*** Begin section ***

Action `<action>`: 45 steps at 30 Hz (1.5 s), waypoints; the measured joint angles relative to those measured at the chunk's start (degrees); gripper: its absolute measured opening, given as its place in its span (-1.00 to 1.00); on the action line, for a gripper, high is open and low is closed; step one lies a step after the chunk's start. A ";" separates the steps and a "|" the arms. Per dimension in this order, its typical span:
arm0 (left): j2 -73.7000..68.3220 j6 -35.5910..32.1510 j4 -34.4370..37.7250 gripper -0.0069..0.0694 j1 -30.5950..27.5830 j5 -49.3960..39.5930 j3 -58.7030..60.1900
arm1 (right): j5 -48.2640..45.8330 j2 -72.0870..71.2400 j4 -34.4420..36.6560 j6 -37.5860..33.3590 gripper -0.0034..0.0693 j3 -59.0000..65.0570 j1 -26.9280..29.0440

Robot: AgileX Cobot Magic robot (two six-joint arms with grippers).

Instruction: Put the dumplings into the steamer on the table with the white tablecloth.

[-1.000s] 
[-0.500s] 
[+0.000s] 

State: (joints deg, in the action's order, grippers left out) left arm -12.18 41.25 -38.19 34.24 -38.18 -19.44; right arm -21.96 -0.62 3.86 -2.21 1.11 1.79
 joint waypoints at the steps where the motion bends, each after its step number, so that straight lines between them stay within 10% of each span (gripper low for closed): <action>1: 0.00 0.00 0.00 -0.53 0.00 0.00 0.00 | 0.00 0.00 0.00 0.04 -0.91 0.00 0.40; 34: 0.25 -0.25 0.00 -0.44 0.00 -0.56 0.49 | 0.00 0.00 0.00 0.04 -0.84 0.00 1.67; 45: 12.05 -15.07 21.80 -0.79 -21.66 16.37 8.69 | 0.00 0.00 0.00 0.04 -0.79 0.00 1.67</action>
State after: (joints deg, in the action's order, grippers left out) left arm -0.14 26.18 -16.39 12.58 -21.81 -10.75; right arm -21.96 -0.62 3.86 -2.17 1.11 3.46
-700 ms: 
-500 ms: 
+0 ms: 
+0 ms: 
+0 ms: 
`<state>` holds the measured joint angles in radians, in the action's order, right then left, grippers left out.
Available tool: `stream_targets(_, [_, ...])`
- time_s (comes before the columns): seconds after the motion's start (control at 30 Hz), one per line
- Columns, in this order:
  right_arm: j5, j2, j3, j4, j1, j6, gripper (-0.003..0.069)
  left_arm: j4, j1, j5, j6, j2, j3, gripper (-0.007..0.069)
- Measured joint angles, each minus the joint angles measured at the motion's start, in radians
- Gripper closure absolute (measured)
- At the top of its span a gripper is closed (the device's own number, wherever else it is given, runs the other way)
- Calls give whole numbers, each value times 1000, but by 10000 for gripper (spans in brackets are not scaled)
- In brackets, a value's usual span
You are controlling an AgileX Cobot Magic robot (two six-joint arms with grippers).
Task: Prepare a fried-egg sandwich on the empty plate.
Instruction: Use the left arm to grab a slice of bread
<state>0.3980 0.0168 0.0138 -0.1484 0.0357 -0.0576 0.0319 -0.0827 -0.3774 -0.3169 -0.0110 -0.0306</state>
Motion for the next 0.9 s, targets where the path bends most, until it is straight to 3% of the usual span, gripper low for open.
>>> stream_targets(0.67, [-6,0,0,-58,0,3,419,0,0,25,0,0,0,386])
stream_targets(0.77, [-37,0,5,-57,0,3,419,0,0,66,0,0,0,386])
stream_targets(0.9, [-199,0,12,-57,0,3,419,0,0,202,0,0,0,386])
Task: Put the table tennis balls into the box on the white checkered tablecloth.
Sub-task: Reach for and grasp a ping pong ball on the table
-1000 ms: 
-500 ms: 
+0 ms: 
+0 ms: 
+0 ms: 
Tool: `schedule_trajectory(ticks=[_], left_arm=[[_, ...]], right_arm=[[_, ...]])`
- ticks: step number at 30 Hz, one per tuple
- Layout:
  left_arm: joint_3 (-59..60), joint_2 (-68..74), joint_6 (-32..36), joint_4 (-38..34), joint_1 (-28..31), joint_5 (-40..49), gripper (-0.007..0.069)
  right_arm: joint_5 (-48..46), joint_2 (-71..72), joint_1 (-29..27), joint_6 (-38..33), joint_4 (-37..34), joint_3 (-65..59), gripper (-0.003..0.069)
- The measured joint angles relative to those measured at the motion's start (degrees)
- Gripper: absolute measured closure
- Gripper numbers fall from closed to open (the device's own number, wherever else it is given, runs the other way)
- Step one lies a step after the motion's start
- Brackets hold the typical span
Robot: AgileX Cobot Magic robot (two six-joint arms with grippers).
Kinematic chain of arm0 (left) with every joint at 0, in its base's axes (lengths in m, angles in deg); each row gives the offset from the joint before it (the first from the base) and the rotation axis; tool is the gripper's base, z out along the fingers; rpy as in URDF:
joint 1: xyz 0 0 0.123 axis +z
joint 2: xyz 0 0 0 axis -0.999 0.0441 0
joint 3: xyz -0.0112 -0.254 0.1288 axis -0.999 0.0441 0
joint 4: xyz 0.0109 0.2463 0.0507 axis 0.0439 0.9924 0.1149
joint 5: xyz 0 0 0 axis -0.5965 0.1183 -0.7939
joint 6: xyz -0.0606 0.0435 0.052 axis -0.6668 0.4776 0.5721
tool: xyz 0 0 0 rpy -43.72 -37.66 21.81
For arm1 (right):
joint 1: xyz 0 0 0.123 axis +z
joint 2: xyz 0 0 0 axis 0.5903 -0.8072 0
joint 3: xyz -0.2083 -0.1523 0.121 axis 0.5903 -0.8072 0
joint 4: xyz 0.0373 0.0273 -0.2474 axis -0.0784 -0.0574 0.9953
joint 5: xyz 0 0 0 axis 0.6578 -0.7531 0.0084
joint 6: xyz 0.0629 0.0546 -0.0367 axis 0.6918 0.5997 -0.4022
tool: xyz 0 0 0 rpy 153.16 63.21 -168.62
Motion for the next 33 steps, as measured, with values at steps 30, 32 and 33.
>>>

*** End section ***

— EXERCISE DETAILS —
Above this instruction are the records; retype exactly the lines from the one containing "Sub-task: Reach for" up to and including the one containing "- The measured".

— EXERCISE RESPONSE —
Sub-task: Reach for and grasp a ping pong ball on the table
-1000 ms: 
-500 ms: 
+0 ms: 
+0 ms: 
+0 ms: 
Tool: `schedule_trajectory(ticks=[_], left_arm=[[_, ...]], right_arm=[[_, ...]])`
- ticks: step number at 30 Hz, one per tuple
- Layout:
  left_arm: joint_3 (-59..60), joint_2 (-68..74), joint_6 (-32..36), joint_4 (-38..34), joint_1 (-28..31), joint_5 (-40..49), gripper (-0.007..0.069)
  right_arm: joint_5 (-48..46), joint_2 (-71..72), joint_1 (-29..27), joint_6 (-38..33), joint_4 (-37..34), joint_3 (-65..59), gripper (-0.003..0.069)
- The measured joint angles relative to those measured at the motion's start (degrees)

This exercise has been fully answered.